Let's say you've got a newer cell phone, such as a Nokia 3650, and your co-intern has an ancient WinCE device such as an HP Jornada 540. Theoretically you should be able to push your business card over Infrared to his PDA, right? Well, it turns out the circa-2000 Jornada accepts simple business cards, but not those with estoric extensions such as a full-color image of yourself.
The solution? Use a modern Windows Mobile handheld to perform the intermediary conversion.

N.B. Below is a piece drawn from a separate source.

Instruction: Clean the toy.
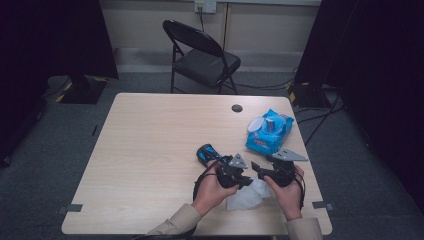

In my case, I sent my business card over Bluetooth to an unbranded HTC Blue Angel (which incidently lost the picture, due to Windows Mobile 2003's iffy support for caller ID photos). Then I used the HTC to beam the now picture-less card to Vinay's Jornada. This gave me an interesting status message as the Windows Mobile 2003 software on my device tried to make itself understood to the older WinCE OS:

The HTC sucessfully sent the card in "legacy mode" to the older handheld. To celebrate I took what is probably the worlds' worst picture with the world's worst cameraphone on the HTC:

(Interestingly enough the original implementation of IrDA contact transfer in WinCE was a little broken/proprietary, and users of the expensive new Windows devices found themselves unable to communicate or send their cards to owners of the much more popular PalmPilots. So many OEM's started shipping 3rd-party software which sat on top of the OS and listened for the Palm data format. "PeaceMaker" gave you a couple extra options in your Contacts Tools menu, inexplicably bounded by parenthesis as if seeking forgiveness for their humble presence:

Choosing Card Exchange pulled up a trainwreck of a UI, which may have lacked grace and subtlety but won points in my book for "best use of MIGRAINE icon":

Peacemaker proved unfortunately about as effective as Hans Blix for me, as the jpeg embedded in my Nokia's business card caused a severe case of indigestion when it hit the Jornada.)